Ah I think no need for that, because I think I know what is happening:
>>> from __future__ import unicode_literals
>>> import re
>>> re.sub('(?is)A', '', 'Ö'.encode('latin1'))
'\xd6'
>>> re.sub('(?is)A', '', 'ÖA'.encode('latin1'))
Traceback (most recent call last):
File "<stdin>", line 1, in <module>
File "/home/xzise/.pyenv/versions/2.7.8/lib/python2.7/re.py", line 151, in
sub
return _compile(pattern, flags).sub(repl, string, count)
UnicodeDecodeError: 'ascii' codec can't decode byte 0xd6 in position 0:
ordinal not in range(128)
The error only appears when it actually replaces anything. In my previous
examples it didn't replaced anything and it worked.
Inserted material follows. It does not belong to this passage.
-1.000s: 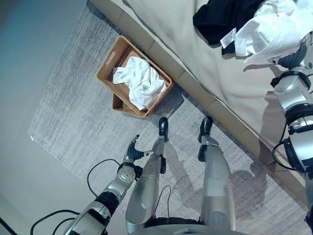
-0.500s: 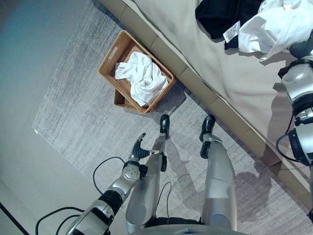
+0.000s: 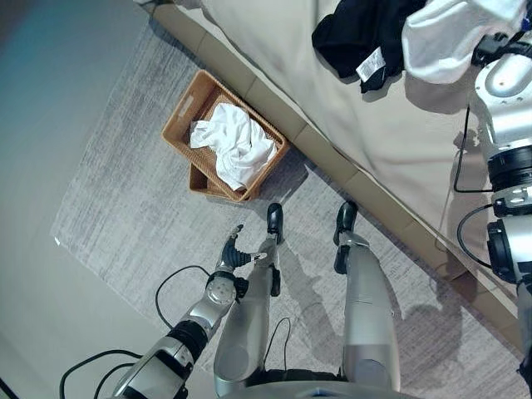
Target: Pick up clothes into the bucket
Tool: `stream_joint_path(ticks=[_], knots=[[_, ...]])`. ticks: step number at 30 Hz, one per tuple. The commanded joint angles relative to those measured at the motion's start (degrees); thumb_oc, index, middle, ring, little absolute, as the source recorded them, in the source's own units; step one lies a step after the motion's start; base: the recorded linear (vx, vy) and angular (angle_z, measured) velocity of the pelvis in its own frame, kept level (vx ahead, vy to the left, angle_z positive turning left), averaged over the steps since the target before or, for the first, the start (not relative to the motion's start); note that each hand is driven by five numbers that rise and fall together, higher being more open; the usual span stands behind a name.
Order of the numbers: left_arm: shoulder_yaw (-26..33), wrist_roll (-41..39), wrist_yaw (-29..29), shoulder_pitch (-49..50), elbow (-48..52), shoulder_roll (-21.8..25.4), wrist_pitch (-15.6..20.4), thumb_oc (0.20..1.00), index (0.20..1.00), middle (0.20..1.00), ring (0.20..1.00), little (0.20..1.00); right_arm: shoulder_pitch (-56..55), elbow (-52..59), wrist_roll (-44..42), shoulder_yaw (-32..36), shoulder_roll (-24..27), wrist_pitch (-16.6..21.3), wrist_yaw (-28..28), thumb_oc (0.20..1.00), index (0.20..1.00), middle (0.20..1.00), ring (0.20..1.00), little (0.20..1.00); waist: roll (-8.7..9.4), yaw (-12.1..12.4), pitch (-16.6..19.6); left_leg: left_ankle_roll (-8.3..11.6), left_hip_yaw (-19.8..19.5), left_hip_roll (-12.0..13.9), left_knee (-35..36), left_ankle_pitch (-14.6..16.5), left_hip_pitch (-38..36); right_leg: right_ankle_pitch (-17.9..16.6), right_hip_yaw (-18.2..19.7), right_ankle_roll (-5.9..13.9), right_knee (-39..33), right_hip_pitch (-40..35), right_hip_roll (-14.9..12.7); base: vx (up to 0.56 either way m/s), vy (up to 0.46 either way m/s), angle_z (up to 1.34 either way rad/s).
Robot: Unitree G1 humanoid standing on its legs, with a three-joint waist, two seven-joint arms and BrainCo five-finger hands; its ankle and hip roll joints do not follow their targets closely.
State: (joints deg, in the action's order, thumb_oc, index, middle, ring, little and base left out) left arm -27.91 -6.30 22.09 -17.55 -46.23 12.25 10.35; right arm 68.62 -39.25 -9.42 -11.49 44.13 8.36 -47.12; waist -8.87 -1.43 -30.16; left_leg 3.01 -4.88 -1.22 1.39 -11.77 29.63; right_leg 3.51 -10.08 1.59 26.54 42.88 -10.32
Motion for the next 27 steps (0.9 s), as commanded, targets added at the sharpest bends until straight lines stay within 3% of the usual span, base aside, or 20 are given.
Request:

But when it replaces
something it tries to put the unicode into the bytes which doesn't work. You
could test and verify that when you edit the line where the error happens (from
your previous errors that is "core/scripts/reflinks.py" in line 647). Currently
it looks like this:
linkedpagetext = self.NON_HTML.sub('', linkedpagetext)
But it should work when it looks like this:
linkedpagetext = self.NON_HTML.sub(str(''), linkedpagetext)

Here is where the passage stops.